Dalam konteks negara Indonesia, kata Rifqi, penting bagi pemerintah pusat untuk memiliki kepanjangan tangan dalam tanda kutip untuk mengontrol daerah-daerah atau unit-unit pemerintah yang ada di bawahnya.

"Yang ketiga secara konvensi ketatanegaraan, kita mengetahui bahwa Gubernur adalah kepala daerah yang dipilih secara langsung oleh rakyat, yang memiliki otorisasi politik untuk menyelesaikan berbagai macam problematika yang ada di daerahnya," tuturnya.

Sementara itu, Wasekjen PKB, Daniel Johan, menjelaskan usulan Cak Imin agar menghapus jabatan gubernur yang dinilai tak efektif.
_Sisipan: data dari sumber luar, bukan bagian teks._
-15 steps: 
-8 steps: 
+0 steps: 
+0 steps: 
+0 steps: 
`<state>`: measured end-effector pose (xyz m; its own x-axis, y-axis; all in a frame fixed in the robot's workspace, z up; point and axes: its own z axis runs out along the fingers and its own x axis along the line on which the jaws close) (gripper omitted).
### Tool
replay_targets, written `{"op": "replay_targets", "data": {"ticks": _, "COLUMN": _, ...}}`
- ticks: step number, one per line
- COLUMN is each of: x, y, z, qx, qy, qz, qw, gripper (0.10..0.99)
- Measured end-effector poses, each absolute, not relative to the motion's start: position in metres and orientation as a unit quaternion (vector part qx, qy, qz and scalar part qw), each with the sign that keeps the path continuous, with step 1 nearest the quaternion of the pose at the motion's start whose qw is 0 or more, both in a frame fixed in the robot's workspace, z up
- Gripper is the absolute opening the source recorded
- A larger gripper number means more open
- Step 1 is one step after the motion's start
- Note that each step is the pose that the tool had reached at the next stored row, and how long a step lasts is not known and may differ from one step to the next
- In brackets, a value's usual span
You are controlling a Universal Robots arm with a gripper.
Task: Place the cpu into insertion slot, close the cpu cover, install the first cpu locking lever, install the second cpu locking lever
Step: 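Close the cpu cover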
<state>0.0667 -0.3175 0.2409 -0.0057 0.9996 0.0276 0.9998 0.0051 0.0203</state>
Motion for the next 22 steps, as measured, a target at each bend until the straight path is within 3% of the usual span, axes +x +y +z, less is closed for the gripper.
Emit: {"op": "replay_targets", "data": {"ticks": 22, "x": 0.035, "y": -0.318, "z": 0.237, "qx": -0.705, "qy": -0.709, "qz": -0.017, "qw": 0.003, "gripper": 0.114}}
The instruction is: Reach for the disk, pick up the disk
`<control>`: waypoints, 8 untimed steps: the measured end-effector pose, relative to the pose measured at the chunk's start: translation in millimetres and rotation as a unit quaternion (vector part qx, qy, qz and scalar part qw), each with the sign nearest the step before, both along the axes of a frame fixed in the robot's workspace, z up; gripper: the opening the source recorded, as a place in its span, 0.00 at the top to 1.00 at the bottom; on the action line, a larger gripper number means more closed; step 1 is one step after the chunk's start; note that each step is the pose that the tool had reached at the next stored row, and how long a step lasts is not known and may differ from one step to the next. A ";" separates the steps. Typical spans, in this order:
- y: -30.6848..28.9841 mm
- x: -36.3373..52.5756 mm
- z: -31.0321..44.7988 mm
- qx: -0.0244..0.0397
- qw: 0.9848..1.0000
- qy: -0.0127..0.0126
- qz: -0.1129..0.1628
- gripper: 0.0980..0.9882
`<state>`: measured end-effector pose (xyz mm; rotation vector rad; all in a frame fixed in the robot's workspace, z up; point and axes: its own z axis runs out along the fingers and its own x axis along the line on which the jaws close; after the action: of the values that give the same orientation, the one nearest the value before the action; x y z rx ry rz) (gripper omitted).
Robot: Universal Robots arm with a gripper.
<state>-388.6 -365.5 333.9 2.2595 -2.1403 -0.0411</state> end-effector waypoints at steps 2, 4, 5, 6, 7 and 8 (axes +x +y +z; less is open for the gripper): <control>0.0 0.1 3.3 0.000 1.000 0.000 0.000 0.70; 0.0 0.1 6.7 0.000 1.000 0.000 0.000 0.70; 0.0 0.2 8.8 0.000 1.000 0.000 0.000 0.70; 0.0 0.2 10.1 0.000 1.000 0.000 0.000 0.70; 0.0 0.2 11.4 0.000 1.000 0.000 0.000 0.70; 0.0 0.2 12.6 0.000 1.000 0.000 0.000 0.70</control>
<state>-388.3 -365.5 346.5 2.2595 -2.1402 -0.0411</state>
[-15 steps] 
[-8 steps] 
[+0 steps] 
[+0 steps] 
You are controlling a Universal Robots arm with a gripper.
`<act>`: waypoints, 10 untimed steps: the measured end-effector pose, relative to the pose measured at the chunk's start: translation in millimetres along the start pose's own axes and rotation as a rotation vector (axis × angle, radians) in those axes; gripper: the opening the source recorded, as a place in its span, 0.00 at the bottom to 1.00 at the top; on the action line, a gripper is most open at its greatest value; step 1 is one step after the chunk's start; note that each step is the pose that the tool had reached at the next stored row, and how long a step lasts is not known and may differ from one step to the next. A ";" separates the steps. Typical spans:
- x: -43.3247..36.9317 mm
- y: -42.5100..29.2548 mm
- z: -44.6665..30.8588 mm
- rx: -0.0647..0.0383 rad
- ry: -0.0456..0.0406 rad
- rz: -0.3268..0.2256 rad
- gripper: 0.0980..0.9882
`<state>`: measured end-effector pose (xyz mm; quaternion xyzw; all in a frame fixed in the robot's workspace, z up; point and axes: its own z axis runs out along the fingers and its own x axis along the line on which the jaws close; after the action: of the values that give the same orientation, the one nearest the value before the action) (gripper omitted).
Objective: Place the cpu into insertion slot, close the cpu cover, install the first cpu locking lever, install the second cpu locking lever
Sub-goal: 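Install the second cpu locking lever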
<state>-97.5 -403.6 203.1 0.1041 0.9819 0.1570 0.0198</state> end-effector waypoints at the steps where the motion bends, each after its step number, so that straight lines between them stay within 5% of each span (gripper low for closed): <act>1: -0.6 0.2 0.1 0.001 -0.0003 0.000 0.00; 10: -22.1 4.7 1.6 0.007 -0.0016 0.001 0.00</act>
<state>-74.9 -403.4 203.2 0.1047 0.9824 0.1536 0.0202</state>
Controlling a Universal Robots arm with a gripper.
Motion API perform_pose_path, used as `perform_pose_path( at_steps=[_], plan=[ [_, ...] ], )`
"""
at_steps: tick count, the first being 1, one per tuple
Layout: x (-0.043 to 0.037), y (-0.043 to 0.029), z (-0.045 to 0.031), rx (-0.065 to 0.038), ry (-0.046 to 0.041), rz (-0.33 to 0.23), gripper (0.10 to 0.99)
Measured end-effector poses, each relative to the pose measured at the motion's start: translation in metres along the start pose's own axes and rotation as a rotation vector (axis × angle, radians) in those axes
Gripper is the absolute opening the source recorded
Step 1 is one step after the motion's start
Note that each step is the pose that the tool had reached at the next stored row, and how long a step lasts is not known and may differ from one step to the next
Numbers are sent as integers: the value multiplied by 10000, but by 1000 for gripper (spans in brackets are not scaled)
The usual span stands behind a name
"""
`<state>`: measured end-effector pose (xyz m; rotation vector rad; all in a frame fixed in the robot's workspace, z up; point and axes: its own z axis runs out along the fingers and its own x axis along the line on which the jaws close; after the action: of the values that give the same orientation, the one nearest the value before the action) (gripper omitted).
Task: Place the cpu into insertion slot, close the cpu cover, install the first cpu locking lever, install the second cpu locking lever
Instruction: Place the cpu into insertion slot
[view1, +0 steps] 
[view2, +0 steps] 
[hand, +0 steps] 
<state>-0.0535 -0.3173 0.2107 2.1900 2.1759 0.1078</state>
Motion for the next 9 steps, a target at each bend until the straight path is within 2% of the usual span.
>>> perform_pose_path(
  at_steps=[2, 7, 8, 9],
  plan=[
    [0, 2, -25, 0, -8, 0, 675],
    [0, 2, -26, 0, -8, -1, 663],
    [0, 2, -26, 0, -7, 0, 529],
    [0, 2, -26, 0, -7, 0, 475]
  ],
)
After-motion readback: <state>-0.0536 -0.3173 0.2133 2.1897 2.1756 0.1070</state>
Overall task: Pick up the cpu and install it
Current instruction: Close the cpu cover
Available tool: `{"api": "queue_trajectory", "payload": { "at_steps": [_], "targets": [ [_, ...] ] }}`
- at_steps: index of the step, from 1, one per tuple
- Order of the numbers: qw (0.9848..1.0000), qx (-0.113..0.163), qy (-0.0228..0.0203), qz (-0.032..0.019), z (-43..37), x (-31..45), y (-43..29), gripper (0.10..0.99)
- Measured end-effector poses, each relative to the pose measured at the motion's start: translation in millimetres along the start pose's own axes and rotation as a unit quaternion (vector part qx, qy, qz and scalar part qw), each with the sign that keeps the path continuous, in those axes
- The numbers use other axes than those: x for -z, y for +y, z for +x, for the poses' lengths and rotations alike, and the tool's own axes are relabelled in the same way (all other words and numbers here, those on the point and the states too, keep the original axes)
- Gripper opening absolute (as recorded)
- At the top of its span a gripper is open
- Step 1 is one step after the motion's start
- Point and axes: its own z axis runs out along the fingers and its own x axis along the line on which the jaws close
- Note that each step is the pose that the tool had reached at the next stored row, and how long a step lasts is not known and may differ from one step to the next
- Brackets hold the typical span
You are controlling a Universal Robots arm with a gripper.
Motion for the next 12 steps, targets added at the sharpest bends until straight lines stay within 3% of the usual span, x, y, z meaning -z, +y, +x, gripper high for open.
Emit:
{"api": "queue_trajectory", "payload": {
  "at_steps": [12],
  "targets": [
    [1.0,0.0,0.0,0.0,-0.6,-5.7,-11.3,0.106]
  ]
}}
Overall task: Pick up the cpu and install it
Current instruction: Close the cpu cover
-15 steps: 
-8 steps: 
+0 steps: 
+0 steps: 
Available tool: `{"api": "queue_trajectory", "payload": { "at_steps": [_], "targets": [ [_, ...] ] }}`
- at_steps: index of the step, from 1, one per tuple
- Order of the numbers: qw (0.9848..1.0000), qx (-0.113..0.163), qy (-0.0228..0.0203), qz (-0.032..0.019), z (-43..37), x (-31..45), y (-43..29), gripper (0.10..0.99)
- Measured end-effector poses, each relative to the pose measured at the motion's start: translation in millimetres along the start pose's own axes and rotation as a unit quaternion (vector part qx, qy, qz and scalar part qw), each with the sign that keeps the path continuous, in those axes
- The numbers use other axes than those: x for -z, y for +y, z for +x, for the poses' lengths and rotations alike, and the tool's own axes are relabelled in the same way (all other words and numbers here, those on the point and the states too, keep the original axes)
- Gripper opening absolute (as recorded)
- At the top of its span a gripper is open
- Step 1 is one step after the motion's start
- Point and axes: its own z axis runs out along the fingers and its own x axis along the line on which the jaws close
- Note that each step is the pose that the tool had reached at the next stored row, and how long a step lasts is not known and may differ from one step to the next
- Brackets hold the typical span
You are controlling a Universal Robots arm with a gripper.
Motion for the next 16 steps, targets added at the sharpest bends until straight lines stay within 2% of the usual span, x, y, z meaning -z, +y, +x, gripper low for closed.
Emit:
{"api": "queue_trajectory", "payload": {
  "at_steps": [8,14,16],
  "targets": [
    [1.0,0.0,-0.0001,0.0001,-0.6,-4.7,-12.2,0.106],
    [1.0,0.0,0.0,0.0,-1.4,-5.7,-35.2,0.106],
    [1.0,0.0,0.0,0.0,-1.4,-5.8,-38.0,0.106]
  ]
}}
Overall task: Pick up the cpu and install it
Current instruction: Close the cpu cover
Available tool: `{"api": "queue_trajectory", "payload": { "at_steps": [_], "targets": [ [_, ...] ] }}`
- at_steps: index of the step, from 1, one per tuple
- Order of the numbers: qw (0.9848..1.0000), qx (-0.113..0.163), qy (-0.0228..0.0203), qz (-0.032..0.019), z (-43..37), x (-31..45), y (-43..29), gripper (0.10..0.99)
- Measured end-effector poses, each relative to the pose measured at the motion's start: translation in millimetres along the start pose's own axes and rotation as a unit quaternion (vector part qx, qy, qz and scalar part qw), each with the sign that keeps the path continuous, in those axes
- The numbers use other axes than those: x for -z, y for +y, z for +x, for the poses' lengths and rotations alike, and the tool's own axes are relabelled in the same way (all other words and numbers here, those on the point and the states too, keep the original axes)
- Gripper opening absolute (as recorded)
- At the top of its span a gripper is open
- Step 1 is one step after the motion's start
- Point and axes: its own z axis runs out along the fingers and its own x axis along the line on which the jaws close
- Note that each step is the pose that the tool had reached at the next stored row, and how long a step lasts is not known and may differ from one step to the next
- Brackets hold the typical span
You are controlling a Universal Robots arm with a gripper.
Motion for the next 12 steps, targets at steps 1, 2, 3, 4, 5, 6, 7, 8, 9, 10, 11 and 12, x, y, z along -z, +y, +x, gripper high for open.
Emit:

Daniel menilai jabatan gubernur bisa digantikan dengan gubernur jenderal setingkat menteri. Pengangkatan pun ditunjuk langsung oleh Presiden.

"Yang utama anggaran yang begitu besar terbuang sia-sia, salah satu alternatifnya nanti cukup diangkat secara langsung gubernur jenderal setingkat menteri oleh presiden," kata Daniel.

Menurut Daniel, akan lebih efektif bila dana pemerintah pusat bisa langsung tersalurkan ke kabupaten atau kota tanpa melalui gubernur. Adapun untuk melancarkan aliran dana, jumlah anggota DPR di dapil-dapil bisa ditambah.

"Indonesia bisa jauh lebih cepat sejahtera, pembangunan jalan-jalan rusak di kabupaten dan desa-desa bisa dibangun dengan cepat dan efektif," ungkapnya.